* Problem
I need the lines below from the one with "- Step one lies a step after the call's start" down to the one with "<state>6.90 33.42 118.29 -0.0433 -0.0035" reproduced exactly, both ends included, and nothing else.

Data below section start

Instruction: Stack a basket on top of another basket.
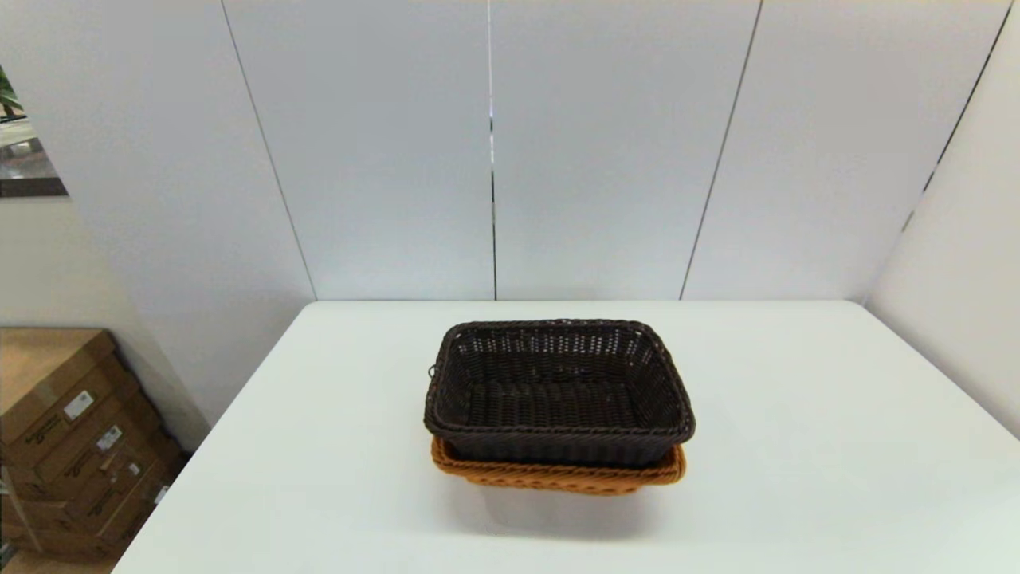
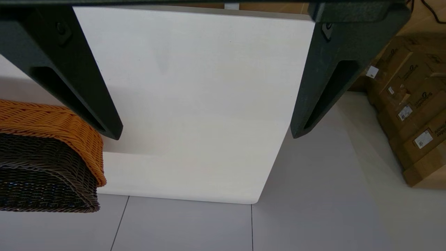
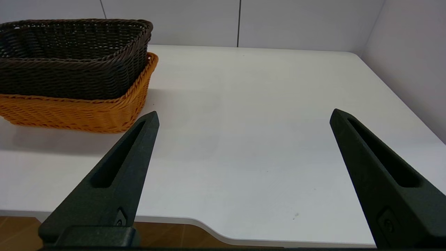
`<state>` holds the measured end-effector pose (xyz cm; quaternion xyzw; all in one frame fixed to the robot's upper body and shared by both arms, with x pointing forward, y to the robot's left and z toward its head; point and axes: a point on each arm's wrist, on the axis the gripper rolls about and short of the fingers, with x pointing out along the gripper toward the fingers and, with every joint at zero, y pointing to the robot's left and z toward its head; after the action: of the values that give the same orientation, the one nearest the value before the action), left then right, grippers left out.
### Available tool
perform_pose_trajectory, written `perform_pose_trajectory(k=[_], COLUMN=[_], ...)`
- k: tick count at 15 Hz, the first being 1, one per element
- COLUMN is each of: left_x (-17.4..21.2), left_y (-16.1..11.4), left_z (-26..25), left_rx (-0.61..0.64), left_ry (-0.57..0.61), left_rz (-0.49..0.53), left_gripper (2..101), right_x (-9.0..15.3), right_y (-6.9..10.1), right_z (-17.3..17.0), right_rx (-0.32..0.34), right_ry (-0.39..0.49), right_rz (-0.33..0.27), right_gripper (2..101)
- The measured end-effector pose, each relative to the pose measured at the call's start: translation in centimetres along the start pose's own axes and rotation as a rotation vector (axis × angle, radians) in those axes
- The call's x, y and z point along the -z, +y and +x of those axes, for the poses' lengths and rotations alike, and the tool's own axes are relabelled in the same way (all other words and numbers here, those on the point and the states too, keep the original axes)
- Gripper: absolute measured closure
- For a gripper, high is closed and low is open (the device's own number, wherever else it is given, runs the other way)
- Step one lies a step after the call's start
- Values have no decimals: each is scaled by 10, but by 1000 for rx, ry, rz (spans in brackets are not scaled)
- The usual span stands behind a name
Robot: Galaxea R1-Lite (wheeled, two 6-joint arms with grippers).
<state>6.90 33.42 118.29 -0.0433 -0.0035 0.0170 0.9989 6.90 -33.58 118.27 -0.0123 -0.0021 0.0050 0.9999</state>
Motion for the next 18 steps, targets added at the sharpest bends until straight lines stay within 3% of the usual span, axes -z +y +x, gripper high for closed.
perform_pose_trajectory(k=[18], left_x=[0], left_y=[0], left_z=[0], left_rx=[0], left_ry=[0], left_rz=[0], left_gripper=[54], right_x=[0], right_y=[0], right_z=[0], right_rx=[16], right_ry=[-1], right_rz=[14], right_gripper=[50])
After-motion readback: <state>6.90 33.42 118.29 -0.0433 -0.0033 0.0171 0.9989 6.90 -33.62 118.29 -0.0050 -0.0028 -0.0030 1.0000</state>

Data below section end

* Your solution
- Step one lies a step after the call's start
- Values have no decimals: each is scaled by 10, but by 1000 for rx, ry, rz (spans in brackets are not scaled)
- The usual span stands behind a name
Robot: Galaxea R1-Lite (wheeled, two 6-joint arms with grippers).
<state>6.90 33.42 118.29 -0.0433 -0.0035 0.0170 0.9989 6.90 -33.58 118.27 -0.0123 -0.0021 0.0050 0.9999</state>

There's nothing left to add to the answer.